NO MERGER TOOK PLACE BY THE ACCEPTANCE OF THE DEED FROM McINTIRE

It is unnecessary to the result herein reached to determine whether the legal and equitable titles to the land in question merged upon transfer to American States' trustee. However, because the primary opinion purports to overrule longstanding Indiana law on this point, I respectfully submit that my colleagues err in attempting to do so. Appellee correctly points to Chase et al. v. Van Meter (1894) 140 Ind. 321, 333, 39 N.E. 455, 459, as enunciating the law of this state:

"The true test of merger is the intention of the party, either expressed or implied. If the intention has not been expressed, it will be sought for and ascertained in all the circumstances of the transaction. If it appears from all the circumstances to be for the benefit of the party acquiring both interests that merger shall not take place, but that the equitable or lesser estate shall be kept alive, then his intention that such a result will follow will be presumed, and equity will carry it into execution by preventing a merger. If, from all the circumstances, a merger would be disadvantageous to the party, then his intention that it should not result will be presumed." (Emphasis supplied)

As clearly stated in Chase, if a merger would be disadvantageous to the party acquiring both interests, then no merger will take place.

It is not the province of this court to overrule the settled law articulated in Chase, supra. For this reason, I disagree with my colleagues' attempt to overrule this authority, no matter how well intentioned and "equitable" such action may appear. Moreover, as indicated earlier, this point is not essential to the result reached in the primary opinion. To hold that Cook was discharged by operation of law, we need only consider the legal effect of the quit-claim from McIntire to American States' trustee, Gray, coupled with American States' dismissal of the lawsuit against McIntire.
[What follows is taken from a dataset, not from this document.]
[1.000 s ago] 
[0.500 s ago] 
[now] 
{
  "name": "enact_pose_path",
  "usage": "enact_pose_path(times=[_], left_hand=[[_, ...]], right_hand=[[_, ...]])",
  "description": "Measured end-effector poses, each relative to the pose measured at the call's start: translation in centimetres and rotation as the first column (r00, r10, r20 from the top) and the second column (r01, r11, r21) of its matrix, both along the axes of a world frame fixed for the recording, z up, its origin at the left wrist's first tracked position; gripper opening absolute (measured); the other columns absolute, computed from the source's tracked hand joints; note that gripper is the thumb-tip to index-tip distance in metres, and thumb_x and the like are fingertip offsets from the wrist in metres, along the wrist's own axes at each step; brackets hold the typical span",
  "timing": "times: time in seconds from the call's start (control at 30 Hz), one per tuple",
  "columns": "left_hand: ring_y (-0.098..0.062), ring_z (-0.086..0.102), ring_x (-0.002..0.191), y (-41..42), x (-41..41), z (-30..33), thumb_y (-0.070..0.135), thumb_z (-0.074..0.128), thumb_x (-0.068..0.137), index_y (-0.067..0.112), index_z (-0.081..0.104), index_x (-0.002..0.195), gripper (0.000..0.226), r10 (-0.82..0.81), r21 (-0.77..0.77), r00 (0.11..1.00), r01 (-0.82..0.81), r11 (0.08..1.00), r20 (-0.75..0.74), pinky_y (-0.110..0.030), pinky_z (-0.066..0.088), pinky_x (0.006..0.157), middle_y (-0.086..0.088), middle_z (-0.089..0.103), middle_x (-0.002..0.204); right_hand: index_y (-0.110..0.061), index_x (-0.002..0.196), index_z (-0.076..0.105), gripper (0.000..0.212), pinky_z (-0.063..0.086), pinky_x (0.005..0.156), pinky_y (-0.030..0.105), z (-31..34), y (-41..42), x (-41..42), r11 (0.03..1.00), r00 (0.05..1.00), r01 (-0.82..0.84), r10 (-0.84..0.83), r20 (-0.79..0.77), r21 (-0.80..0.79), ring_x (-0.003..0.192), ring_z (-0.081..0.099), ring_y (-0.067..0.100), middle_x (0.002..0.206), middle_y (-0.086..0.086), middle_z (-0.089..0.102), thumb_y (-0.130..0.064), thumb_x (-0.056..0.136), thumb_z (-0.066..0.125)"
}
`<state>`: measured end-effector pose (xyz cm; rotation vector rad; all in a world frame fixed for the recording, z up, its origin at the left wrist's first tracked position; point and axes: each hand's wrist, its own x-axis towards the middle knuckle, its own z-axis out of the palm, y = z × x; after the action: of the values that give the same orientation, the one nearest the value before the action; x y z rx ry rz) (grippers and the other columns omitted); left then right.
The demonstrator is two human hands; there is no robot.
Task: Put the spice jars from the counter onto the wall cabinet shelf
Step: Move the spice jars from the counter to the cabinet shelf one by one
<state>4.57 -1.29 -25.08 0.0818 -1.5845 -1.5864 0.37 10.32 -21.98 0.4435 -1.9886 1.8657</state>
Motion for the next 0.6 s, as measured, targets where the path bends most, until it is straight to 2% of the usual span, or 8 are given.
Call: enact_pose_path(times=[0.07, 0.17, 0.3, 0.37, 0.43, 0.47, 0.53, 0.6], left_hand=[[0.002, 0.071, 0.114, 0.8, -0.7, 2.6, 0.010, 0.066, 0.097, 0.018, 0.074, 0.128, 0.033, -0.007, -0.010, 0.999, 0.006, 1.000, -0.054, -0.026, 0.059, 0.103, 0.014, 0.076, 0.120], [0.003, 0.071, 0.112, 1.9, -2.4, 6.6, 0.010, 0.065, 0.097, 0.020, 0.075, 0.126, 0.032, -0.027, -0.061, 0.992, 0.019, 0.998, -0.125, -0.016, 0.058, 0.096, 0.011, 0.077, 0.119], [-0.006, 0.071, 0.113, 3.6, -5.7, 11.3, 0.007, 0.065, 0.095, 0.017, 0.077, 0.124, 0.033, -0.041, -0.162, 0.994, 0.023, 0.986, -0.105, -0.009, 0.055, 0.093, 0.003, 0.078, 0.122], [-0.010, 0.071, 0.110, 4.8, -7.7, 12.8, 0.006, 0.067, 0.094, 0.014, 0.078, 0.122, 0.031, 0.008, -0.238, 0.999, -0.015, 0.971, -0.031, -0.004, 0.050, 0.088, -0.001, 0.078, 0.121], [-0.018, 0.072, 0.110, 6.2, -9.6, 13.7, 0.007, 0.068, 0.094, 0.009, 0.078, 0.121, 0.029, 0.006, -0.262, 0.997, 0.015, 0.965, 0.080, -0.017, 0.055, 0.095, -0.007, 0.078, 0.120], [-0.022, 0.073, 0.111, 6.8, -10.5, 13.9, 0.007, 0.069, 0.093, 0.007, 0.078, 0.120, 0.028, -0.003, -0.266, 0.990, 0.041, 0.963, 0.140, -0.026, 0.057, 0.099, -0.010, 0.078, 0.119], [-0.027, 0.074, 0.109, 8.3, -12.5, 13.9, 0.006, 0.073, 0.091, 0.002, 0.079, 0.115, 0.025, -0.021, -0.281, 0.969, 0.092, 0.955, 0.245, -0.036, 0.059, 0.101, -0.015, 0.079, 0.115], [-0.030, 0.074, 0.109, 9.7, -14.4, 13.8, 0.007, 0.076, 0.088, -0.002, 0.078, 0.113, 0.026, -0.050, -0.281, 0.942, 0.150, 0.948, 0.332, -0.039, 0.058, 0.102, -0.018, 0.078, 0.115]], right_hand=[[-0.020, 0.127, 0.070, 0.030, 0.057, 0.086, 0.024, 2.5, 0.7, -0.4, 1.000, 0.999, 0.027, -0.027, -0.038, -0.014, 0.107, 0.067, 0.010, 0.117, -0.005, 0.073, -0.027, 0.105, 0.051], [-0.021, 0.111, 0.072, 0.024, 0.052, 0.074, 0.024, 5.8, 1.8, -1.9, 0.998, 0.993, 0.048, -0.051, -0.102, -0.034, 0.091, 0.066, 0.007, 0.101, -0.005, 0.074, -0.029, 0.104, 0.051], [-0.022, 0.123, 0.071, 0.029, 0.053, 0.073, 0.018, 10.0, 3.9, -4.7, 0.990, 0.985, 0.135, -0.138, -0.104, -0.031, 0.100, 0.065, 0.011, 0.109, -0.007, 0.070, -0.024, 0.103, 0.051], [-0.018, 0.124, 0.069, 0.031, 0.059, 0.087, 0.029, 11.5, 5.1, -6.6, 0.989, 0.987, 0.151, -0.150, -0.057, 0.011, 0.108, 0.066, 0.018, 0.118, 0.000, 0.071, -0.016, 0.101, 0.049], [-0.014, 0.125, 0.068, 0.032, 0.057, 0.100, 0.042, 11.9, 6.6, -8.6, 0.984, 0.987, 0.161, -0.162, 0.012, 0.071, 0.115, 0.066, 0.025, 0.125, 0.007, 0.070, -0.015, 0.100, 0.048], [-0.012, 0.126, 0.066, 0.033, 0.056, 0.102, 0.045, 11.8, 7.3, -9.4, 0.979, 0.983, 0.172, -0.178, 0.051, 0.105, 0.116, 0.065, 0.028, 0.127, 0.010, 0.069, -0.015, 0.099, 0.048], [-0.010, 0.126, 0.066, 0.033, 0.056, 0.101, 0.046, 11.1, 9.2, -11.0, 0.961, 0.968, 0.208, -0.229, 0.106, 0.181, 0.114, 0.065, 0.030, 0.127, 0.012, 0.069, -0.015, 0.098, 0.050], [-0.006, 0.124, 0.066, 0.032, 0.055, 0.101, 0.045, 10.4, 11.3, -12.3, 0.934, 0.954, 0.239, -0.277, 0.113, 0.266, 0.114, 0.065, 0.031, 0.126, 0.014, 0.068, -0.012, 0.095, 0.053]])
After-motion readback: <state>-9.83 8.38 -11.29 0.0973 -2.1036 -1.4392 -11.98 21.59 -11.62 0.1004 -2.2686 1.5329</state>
This is sufficient under the law of the State of Indiana to support the conclusion that Cook is no longer liable to American States, and is the sole basis of my concurrence.

BUCHANAN, J., concurs.

NOTES

[1] The law in Indiana does not state, as appellant contends, that the land is always the primary fund for satisfaction of the mortgage debt. The remedy of the mortgagee is confined to the land only "[w]hen there is no express agreement in the mortgage, nor any separate instrument given for the payment of the sum secured thereby." IC 1971, XX-X-XX-X, being Ind. Ann. Stat. § 3-1813 (Burns 1968); Cross v. Burns (1861) 17 Ind. 441; McLochlin v. Miller (1966) 139 Ind. App. 443, 217 N.E.2d 50.